### Exercise aim
Identify all lines of the data containing the string "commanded" and copy them.
[Dataset extract — start]
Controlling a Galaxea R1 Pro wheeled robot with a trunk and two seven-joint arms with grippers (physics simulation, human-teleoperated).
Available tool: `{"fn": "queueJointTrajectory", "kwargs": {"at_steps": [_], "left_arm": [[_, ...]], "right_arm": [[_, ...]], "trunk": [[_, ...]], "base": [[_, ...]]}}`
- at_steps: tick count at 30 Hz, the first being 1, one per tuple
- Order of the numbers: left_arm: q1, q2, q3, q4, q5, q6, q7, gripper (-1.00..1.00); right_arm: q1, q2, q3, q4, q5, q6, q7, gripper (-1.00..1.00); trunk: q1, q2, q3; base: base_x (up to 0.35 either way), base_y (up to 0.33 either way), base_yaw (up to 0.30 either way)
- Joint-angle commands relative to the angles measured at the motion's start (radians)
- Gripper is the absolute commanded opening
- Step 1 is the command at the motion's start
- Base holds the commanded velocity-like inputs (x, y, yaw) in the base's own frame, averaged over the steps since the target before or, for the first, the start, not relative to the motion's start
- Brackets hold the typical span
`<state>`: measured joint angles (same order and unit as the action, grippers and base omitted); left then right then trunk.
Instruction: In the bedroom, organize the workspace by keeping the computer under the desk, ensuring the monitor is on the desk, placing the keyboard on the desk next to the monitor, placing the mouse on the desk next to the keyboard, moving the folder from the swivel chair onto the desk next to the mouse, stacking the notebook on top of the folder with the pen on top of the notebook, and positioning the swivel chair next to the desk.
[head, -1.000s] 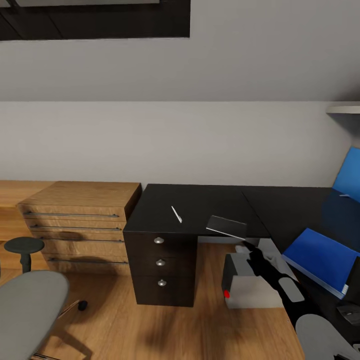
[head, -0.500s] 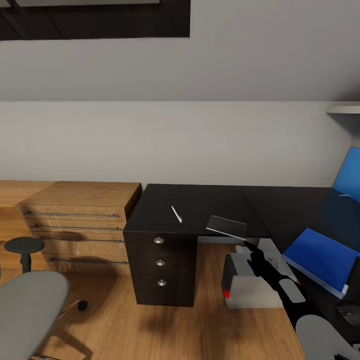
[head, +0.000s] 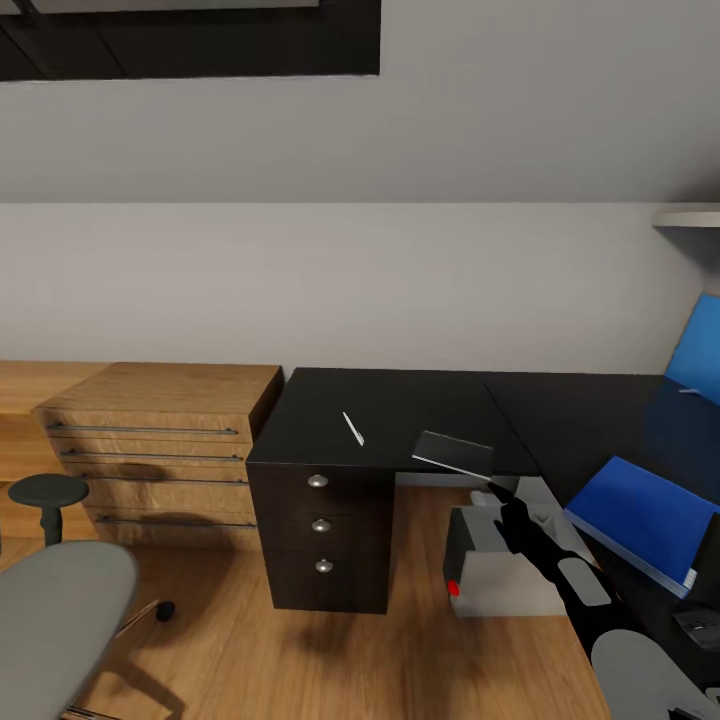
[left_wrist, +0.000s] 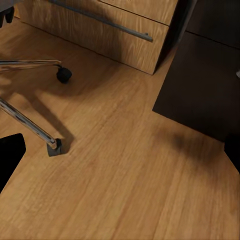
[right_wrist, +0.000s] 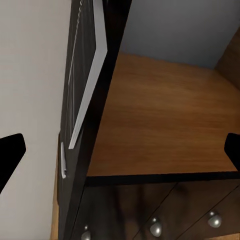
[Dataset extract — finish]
### Written response
- Gripper is the absolute commanded opening
- Base holds the commanded velocity-like inputs (x, y, yaw) in the base's own frame, averaged over the steps since the target before or, for the first, the start, not relative to the motion's start

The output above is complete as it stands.